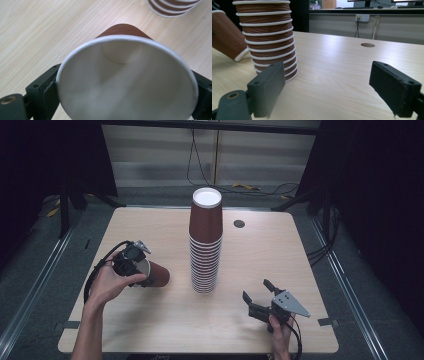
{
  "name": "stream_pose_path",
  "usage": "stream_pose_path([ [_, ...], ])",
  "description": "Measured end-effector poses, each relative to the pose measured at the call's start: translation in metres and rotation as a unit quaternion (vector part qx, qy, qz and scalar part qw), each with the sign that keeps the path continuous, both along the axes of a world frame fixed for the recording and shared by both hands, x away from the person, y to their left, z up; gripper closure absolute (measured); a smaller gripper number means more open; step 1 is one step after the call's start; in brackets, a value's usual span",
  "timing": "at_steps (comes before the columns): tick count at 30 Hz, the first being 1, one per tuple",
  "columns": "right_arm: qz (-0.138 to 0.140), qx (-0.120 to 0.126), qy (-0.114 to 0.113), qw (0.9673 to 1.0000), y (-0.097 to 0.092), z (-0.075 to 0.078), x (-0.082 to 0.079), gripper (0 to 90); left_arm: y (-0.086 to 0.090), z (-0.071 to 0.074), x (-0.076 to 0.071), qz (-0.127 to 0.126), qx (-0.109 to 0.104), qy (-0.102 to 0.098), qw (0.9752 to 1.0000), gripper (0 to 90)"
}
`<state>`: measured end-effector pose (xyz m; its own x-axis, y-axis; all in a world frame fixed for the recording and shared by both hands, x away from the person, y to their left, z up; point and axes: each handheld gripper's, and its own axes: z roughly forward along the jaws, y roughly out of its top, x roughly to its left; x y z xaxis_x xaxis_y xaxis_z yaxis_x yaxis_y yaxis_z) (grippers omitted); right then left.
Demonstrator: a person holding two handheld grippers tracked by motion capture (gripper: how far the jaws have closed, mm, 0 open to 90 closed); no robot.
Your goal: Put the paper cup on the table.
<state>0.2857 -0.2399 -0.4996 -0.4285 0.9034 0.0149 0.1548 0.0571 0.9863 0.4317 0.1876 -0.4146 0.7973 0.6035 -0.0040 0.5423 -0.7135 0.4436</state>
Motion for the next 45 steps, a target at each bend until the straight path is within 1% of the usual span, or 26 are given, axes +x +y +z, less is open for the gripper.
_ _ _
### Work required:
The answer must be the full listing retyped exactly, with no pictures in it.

### Problem solution:
{
  "name": "stream_pose_path",
  "usage": "stream_pose_path([ [_, ...], ])",
  "description": "Measured end-effector poses, each relative to the pose measured at the call's start: translation in metres and rotation as a unit quaternion (vector part qx, qy, qz and scalar part qw), each with the sign that keeps the path continuous, both along the axes of a world frame fixed for the recording and shared by both hands, x away from the person, y to their left, z up; gripper closure absolute (measured); a smaller gripper number means more open; step 1 is one step after the call's start; in brackets, a value's usual span",
  "timing": "at_steps (comes before the columns): tick count at 30 Hz, the first being 1, one per tuple",
  "columns": "right_arm: qz (-0.138 to 0.140), qx (-0.120 to 0.126), qy (-0.114 to 0.113), qw (0.9673 to 1.0000), y (-0.097 to 0.092), z (-0.075 to 0.078), x (-0.082 to 0.079), gripper (0 to 90); left_arm: y (-0.086 to 0.090), z (-0.071 to 0.074), x (-0.076 to 0.071), qz (-0.127 to 0.126), qx (-0.109 to 0.104), qy (-0.102 to 0.098), qw (0.9752 to 1.0000), gripper (0 to 90)"
}
`<state>`: measured end-effector pose (xyz m; its own x-axis, y-axis; all in a world frame fixed for the recording and shared by both hands, x away from the person, y to their left, z up; point and axes: each handheld gripper's, and its own axes: z roughly forward along the jaws, y roughly out of its top, x roughly to its left; x y z xaxis_x xaxis_y xaxis_z yaxis_x yaxis_y yaxis_z) (grippers omitted); right then left.
Demonstrator: a person holding two handheld grippers tracked by motion capture (gripper: how far the jaws have closed, mm, 0 open to 90 closed); no robot.
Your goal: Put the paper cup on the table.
<state>0.2857 -0.2399 -0.4996 -0.4285 0.9034 0.0149 0.1548 0.0571 0.9863 0.4317 0.1876 -0.4146 0.7973 0.6035 -0.0040 0.5423 -0.7135 0.4436</state>
Motion for the next 45 steps, a target at each bend until the straight path is within 1% of the usual span, or 26 are given, axes +x +y +z, less is open for the gripper.

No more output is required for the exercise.